DIRECTIONS >>
Exclude the images, then return every line below exactly as written.

SUPPLIED INFORMATION >>
++++++
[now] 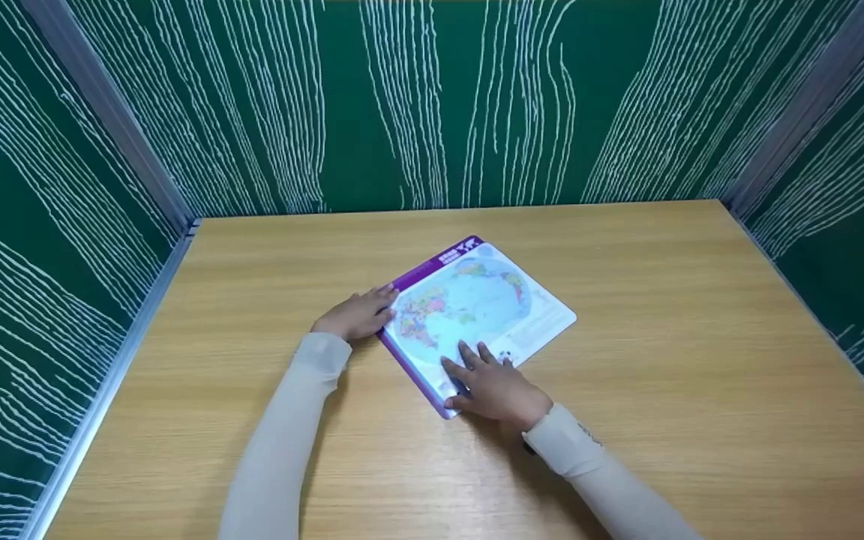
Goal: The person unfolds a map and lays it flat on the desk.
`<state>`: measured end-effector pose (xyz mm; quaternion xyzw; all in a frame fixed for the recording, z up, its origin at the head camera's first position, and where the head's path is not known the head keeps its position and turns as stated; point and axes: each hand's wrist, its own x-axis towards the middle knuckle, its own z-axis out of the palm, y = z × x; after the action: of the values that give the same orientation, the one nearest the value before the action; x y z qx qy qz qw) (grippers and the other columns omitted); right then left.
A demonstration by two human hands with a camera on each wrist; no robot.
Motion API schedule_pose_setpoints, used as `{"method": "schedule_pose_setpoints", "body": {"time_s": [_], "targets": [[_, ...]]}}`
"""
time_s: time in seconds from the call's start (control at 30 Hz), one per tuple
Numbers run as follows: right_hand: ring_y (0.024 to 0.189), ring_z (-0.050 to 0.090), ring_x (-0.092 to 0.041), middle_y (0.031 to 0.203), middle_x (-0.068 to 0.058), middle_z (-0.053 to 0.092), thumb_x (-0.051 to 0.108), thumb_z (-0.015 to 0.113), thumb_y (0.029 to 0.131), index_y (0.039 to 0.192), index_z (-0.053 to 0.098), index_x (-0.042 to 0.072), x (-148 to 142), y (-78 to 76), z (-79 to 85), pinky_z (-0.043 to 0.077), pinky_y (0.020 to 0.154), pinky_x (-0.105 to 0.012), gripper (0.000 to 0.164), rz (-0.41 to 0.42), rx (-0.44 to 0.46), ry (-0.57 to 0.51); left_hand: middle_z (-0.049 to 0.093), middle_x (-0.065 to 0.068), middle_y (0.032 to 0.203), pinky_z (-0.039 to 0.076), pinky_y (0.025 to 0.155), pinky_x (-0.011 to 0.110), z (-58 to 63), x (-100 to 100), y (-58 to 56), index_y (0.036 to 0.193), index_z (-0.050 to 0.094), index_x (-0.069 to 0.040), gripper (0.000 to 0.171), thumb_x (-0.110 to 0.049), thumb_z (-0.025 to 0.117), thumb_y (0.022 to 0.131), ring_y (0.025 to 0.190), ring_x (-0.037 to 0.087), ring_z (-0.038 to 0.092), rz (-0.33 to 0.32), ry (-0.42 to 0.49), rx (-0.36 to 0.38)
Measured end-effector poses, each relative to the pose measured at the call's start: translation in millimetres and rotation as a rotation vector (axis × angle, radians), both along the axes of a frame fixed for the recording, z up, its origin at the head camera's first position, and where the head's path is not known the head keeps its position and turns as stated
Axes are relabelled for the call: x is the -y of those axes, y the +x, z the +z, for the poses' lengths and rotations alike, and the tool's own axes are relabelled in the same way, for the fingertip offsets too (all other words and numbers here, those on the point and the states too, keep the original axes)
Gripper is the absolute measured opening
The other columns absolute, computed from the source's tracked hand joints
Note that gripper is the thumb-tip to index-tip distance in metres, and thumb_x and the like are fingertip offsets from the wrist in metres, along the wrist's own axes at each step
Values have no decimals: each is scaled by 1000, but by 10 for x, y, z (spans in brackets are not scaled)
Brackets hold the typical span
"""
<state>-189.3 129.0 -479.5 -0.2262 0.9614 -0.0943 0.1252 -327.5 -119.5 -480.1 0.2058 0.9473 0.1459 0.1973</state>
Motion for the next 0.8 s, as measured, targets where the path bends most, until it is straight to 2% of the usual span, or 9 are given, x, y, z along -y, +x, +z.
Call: {"method": "schedule_pose_setpoints", "body": {"time_s": [0.17, 0.4, 0.5, 0.8], "targets": [[144, 22, -43, 159, -13, 22, 52, 55, 92, 150, 34, 23, -74, -35, 15, 28, 110, -64, 68, 8, 42, -4, 11, -5, 162, 5, 123, 42, 8, 29, 37, 154, 16, -27, 57, -45, 32, 102, 151, 19, 6, 7, 19, 15], [144, 20, -45, 159, -16, 21, 51, 56, 92, 149, 37, 20, -172, -71, 20, 25, 109, -67, 67, 36, 66, -58, 13, -3, 162, 6, 123, 41, 4, 78, 98, 154, 17, -23, 56, -42, 30, 104, 150, 19, 8, -24, 22, 7], [145, 19, -43, 159, -14, 22, 51, 55, 92, 148, 38, 23, -197, -82, 17, 24, 110, -66, 66, 25, 75, -56, 13, -2, 162, 7, 123, 41, 10, 94, 130, 154, 17, -21, 56, -41, 30, 104, 150, 19, 8, -33, 23, 4], [144, 22, -42, 158, -13, 24, 56, 52, 92, 148, 38, 22, -233, -109, -10, 28, 110, -63, 67, 21, 36, -15, 14, 1, 162, 6, 123, 43, 5, 149, 213, 154, 18, -17, 57, -41, 30, 104, 150, 20, 10, -60, 34, -9]]}}
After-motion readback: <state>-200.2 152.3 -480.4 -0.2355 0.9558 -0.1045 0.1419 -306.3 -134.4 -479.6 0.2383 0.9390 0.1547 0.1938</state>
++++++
ANSWER TO THIS PROBLEM >>
[now] 
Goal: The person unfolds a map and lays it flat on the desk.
`<state>`: measured end-effector pose (xyz mm; quaternion xyzw; all in a frame fixed for the recording, z up, its origin at the head camera's first position, and where the head's path is not known the head keeps its position and turns as stated; point and axes: each hand's wrist, its own x-axis towards the middle knuckle, its own z-axis out of the palm, y = z × x; after the action: of the values that give the same orientation, the one nearest the value before the action; x y z qx qy qz qw) (grippers and the other columns omitted); right then left.
A demonstration by two human hands with a camera on each wrist; no robot.
Motion API schedule_pose_setpoints, used as `{"method": "schedule_pose_setpoints", "body": {"time_s": [_], "targets": [[_, ...]]}}`
"""
time_s: time in seconds from the call's start (control at 30 Hz), one per tuple
Numbers run as follows: right_hand: ring_y (0.024 to 0.189), ring_z (-0.050 to 0.090), ring_x (-0.092 to 0.041), middle_y (0.031 to 0.203), middle_x (-0.068 to 0.058), middle_z (-0.053 to 0.092), thumb_x (-0.051 to 0.108), thumb_z (-0.015 to 0.113), thumb_y (0.029 to 0.131), index_y (0.039 to 0.192), index_z (-0.053 to 0.098), index_x (-0.042 to 0.072), x (-148 to 142), y (-78 to 76), z (-79 to 85), pinky_z (-0.043 to 0.077), pinky_y (0.020 to 0.154), pinky_x (-0.105 to 0.012), gripper (0.000 to 0.164), rz (-0.41 to 0.42), rx (-0.44 to 0.46), ry (-0.57 to 0.51); left_hand: middle_z (-0.049 to 0.093), middle_x (-0.065 to 0.068), middle_y (0.032 to 0.203), pinky_z (-0.039 to 0.076), pinky_y (0.025 to 0.155), pinky_x (-0.011 to 0.110), z (-58 to 63), x (-100 to 100), y (-58 to 56), index_y (0.036 to 0.193), index_z (-0.050 to 0.094), index_x (-0.069 to 0.040), gripper (0.000 to 0.171), thumb_x (-0.110 to 0.049), thumb_z (-0.025 to 0.117), thumb_y (0.022 to 0.131), ring_y (0.025 to 0.190), ring_x (-0.037 to 0.087), ring_z (-0.038 to 0.092), rz (-0.33 to 0.32), ry (-0.42 to 0.49), rx (-0.36 to 0.38)
Measured end-effector poses, each relative to the pose measured at the call's start: translation in millimetres and rotation as a rotation vector (axis × angle, radians), both along the axes of a frame fixed for the recording, z up, its origin at the head camera's first position, and where the head's path is not known the head keeps its position and turns as stated
Axes are relabelled for the call: x is the -y of those axes, y the +x, z the +z, for the poses' lengths and rotations alike, and the tool's own axes are relabelled in the same way, for the fingertip offsets too (all other words and numbers here, those on the point and the states too, keep the original axes)
Gripper is the absolute measured opening
The other columns absolute, computed from the source's tracked hand joints
Note that gripper is the thumb-tip to index-tip distance in metres, and thumb_x and the like are fingertip offsets from the wrist in metres, along the wrist's own axes at each step
Values have no decimals: each is scaled by 1000, but by 10 for x, y, z (spans in brackets are not scaled)
Brackets hold the typical span
"""
<state>-189.3 129.0 -479.5 -0.2262 0.9614 -0.0943 0.1252 -327.5 -119.5 -480.1 0.2058 0.9473 0.1459 0.1973</state>
Motion for the next 0.8 s, as measured, targets where the path bends most, until it is straight to 2% of the usual span, or 9 are given, x, y, z along -y, +x, +z.
Call: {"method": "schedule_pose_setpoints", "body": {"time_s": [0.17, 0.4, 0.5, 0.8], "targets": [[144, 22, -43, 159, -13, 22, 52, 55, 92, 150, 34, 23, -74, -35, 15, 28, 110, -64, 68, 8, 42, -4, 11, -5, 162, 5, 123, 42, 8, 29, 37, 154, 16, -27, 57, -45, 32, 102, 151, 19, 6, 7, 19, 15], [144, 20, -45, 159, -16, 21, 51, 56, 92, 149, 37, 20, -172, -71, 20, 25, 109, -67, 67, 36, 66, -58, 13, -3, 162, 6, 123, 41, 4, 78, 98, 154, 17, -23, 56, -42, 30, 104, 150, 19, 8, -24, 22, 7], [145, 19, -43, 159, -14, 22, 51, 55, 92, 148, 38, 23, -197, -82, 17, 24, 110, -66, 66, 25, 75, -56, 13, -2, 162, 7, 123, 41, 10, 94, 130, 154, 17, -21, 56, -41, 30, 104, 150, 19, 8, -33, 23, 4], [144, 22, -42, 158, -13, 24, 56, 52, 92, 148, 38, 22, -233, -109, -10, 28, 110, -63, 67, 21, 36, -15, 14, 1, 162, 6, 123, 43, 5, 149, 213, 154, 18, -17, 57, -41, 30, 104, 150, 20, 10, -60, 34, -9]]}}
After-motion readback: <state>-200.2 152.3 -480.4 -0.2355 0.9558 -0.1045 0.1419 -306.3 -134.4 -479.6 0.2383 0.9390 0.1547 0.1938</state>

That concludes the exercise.